Plans de départs « volontaires », accords de régression… Une guerre sociale menée sous la menace du chômage
Non content de faciliter les licenciements, le législateur permet depuis des années aux employeurs d’échapper au droit du licenciement en procédant à des suppressions d’emplois par accords collectifs. Accords délétères dont la signature est facilitée par la menace du chômage. Ce sont les plans de départs dits « volontaires », machines à suppression d’emplois à bas bruit, systématisées dans l’automobile notamment, appelées aujourd’hui ruptures conventionnelles collectives (RCC), ou encore ces outils de flexibilisation à l’extrême que sont les accords de performance collective (APC), présentés comme du « donnant-donnant » alors que seul le patron y gagne : baisse drastique des salaires, augmentation du temps de travail, mutations – le tout sans aucune garantie d’emploi et sous la menace, puisque tout salarié réfractaire peut être licencié. C’est ce dont ont été menacés ceux de Saverglass par exemple, 5 % de baisse de salaire alors qu’ils sortaient déjà de six mois de chômage partiel. Car rien n’empêche les groupes de cumuler chômage partiel (payé par les cotisations et les impôts de tous), des accords de régression, et de licencier quand même ensuite ! Comble de l’arnaque : ces grands groupes sont de surcroit sous perfusion d’argent public – crédits d’impôt divers, exonérations de cotisations, plans de relance, etc. Une manne astronomique qui est donc transférée directement des poches des travailleurs à celle de leurs patrons, pour mieux qu’ils licencient aujourd’hui.

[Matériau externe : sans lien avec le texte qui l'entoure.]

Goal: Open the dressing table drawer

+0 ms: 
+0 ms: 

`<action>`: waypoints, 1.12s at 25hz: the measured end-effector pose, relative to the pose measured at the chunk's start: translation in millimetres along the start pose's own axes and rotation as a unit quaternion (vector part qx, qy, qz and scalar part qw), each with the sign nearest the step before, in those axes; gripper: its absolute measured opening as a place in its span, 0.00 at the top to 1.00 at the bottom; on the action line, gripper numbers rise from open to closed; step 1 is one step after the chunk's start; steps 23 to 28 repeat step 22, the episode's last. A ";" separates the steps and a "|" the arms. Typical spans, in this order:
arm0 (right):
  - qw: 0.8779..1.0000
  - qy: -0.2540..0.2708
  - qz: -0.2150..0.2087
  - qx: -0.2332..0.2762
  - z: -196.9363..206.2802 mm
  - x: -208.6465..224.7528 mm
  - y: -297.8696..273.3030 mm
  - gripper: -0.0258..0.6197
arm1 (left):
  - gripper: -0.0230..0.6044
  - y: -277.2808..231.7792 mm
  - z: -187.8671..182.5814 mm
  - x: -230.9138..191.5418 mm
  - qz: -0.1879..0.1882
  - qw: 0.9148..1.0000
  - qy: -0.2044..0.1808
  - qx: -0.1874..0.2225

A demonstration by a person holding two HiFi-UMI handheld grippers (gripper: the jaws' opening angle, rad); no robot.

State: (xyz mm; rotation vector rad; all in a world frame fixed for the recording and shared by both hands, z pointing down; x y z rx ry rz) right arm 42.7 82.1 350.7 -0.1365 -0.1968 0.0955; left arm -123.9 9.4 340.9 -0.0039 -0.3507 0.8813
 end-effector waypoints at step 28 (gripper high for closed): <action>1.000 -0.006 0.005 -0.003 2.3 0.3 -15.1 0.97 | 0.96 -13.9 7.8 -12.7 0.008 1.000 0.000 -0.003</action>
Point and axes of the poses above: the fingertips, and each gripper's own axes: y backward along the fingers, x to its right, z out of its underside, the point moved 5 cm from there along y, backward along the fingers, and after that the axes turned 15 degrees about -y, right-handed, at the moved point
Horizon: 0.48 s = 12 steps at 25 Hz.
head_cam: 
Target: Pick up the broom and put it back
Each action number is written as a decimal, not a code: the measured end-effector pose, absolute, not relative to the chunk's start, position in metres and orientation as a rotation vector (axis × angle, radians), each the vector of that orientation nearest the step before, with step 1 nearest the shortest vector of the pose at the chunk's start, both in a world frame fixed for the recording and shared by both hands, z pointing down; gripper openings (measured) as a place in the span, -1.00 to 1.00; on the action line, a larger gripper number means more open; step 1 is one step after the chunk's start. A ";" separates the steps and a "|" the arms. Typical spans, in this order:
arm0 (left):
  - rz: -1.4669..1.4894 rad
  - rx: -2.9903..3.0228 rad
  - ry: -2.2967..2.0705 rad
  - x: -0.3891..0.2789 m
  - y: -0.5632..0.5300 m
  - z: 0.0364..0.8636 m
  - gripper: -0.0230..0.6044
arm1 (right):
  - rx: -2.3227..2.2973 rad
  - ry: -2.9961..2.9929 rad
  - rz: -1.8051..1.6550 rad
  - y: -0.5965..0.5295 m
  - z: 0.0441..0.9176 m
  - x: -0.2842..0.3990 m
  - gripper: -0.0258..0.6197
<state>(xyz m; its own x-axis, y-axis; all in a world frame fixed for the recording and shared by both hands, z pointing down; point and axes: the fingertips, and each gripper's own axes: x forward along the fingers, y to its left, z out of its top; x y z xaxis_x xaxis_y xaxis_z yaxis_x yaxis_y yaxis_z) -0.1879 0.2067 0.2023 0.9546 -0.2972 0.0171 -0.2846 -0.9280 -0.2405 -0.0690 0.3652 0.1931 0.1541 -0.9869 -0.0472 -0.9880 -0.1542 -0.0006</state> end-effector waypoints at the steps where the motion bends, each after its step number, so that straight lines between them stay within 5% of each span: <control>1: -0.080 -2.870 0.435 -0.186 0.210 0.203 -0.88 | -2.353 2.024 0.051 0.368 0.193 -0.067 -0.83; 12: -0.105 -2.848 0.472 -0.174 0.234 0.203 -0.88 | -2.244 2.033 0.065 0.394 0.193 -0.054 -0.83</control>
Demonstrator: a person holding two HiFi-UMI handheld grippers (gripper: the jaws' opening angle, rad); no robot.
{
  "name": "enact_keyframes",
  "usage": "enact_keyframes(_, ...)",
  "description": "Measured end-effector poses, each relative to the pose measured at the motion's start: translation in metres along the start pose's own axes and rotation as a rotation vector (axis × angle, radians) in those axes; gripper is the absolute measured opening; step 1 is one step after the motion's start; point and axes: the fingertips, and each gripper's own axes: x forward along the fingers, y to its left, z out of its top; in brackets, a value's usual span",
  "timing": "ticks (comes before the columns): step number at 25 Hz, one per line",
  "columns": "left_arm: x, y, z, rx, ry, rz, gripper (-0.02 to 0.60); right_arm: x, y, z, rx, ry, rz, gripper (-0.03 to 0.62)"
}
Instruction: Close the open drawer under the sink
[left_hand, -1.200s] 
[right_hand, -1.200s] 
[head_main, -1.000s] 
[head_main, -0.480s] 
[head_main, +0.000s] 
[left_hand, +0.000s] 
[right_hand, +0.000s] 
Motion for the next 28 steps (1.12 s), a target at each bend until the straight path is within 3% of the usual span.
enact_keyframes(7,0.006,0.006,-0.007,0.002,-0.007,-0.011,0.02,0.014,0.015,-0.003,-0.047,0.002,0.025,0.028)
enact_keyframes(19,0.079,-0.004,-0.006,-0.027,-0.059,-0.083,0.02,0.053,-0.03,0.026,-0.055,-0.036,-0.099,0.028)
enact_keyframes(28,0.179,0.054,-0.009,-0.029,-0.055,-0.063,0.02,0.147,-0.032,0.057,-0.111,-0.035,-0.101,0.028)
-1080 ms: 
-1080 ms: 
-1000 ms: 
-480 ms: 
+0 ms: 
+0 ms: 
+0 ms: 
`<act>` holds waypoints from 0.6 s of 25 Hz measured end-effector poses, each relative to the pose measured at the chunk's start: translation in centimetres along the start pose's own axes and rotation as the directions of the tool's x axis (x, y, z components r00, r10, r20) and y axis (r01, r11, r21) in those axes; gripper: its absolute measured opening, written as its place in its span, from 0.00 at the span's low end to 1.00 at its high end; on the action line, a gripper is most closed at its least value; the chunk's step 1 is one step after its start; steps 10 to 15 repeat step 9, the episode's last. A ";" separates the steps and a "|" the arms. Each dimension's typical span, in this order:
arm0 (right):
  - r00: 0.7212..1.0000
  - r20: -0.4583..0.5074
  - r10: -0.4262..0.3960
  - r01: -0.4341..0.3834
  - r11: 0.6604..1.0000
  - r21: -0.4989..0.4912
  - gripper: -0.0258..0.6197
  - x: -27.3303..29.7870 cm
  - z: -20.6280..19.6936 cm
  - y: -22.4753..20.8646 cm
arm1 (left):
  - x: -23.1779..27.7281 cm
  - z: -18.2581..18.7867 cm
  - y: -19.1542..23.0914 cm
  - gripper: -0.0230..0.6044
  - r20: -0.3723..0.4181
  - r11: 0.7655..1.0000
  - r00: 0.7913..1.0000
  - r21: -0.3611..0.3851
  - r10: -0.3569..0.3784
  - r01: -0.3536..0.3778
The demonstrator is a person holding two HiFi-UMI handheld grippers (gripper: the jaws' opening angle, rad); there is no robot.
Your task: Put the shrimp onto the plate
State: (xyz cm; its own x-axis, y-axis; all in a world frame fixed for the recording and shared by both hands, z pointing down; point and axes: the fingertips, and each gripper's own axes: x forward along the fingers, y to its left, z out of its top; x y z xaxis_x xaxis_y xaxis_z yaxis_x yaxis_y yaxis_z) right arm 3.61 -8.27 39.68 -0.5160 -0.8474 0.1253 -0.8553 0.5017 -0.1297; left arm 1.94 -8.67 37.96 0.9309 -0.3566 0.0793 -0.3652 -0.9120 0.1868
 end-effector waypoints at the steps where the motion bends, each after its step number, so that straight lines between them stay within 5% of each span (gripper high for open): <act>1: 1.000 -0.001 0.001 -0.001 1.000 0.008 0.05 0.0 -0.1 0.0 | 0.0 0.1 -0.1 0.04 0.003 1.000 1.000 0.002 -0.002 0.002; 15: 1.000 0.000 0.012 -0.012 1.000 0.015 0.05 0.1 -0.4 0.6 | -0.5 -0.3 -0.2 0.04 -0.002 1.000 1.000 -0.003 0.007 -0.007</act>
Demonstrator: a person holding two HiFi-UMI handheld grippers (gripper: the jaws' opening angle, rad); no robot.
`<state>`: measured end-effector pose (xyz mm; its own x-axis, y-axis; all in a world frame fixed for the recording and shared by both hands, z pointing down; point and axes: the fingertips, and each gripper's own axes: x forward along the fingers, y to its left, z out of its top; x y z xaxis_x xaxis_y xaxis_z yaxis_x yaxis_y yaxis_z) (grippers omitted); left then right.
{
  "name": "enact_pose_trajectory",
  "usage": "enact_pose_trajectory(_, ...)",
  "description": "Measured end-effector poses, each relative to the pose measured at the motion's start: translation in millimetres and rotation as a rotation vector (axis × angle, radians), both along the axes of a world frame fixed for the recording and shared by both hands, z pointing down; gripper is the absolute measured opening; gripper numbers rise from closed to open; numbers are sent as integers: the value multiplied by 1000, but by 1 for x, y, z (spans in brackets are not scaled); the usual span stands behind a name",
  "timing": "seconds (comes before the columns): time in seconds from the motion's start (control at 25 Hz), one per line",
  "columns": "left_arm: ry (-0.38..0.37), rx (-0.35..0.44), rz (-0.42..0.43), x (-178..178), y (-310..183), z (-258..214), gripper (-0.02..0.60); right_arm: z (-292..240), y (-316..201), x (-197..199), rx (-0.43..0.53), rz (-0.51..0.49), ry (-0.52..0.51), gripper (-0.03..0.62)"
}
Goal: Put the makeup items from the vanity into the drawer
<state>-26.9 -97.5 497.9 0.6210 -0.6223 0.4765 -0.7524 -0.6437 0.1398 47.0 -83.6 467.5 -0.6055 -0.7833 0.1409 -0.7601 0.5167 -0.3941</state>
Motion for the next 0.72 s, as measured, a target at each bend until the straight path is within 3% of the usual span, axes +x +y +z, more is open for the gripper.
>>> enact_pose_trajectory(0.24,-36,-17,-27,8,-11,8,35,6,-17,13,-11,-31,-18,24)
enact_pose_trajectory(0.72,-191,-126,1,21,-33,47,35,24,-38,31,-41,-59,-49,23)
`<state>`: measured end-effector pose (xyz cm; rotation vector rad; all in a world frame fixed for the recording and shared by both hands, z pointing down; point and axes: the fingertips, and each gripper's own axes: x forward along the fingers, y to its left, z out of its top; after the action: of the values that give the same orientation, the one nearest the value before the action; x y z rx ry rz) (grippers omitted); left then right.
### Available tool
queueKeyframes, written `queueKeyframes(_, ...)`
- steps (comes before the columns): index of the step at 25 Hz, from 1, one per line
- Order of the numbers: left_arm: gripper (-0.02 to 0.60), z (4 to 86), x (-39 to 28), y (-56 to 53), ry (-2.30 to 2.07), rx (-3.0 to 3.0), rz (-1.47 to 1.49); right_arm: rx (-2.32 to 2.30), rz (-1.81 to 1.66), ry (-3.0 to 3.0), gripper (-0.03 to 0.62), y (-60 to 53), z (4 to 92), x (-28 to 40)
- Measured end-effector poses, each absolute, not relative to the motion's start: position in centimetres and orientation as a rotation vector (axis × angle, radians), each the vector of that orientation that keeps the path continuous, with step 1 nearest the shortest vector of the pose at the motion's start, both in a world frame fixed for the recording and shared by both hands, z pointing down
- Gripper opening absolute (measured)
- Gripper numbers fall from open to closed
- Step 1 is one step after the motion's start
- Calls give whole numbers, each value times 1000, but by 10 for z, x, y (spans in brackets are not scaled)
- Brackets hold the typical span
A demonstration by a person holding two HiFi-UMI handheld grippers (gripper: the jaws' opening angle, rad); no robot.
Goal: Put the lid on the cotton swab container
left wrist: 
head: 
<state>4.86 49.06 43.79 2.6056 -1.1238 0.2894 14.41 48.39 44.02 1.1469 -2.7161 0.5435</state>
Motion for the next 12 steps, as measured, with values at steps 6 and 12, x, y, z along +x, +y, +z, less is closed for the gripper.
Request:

Mais la vague actuelle de licenciements fait voler en éclat le discours macroniste éculé selon lequel cette politique pro-patronale dite « politique de l’offre » (baisse des impôts pour le capital, subventions à gogo, flexibilisation du travail, réformes des retraites et de l’assurance chômage) serait bonne pour l’emploi et donc profiterait aussi aux travailleurs – à qui on impose des sacrifices, mais ce serait pour leur bien ! C’est bien cette politique qui accélère l’augmentation du chômage dans le retournement de conjoncture actuel. Non, il n’y a pas de « communauté d’intérêts » entre patronat et travailleurs, vieille rengaine déjà omniprésente dans la Charte du travail sous Vichy, et reprise aujourd’hui par les gouvernements successifs.
Tenter de lier les mains des travailleurs en engluant les syndicats dans un dialogue social, qui prétend remplacer la lutte de classe mais ne sert que le patronat, ne fera pas disparaitre cette réalité. La lutte de classe reprend ses droits – c’est ce que montrent les grèves qui se multiplient et qui auraient tout intérêt à se coordonner pour frapper ensemble l’ennemi commun. Avec comme perspective d’imposer au patronat l’interdiction des licenciements et le partage du travail sans baisse de salaire jusqu’à l’extinction du chômage.